What to do |
What is needed is an exact transcription of the listing, with the images removed.

☆ ☆ ☆ ☆ ☆

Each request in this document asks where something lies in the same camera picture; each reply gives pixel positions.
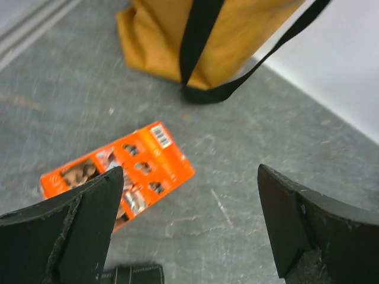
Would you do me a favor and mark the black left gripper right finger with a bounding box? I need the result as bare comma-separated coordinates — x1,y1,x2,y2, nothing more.
257,164,378,283

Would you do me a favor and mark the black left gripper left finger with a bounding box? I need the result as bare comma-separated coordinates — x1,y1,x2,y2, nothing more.
1,166,124,283

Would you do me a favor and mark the black leather card holder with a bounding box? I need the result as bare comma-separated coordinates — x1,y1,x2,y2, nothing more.
100,264,165,284

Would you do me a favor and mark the orange printed box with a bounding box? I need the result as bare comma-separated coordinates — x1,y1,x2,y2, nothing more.
40,121,195,230

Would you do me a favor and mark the mustard tote bag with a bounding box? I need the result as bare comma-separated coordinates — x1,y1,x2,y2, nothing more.
115,0,331,105

☆ ☆ ☆ ☆ ☆

Answer |
Each request in this document asks where something lies in the same camera picture; each reply gives pixel positions.
Would you do me a favor and mark the black left gripper right finger with a bounding box? I need the result as bare comma-separated coordinates — x1,y1,x2,y2, nothing more.
257,164,378,283

Would you do me a favor and mark the black left gripper left finger with a bounding box? I need the result as bare comma-separated coordinates — x1,y1,x2,y2, nothing more.
1,166,124,283

Would you do me a favor and mark the black leather card holder with a bounding box? I need the result as bare comma-separated coordinates — x1,y1,x2,y2, nothing more.
100,264,165,284

Would you do me a favor and mark the orange printed box with a bounding box? I need the result as bare comma-separated coordinates — x1,y1,x2,y2, nothing more.
40,121,195,230

Would you do me a favor and mark the mustard tote bag with a bounding box? I need the result as bare comma-separated coordinates — x1,y1,x2,y2, nothing more.
115,0,331,105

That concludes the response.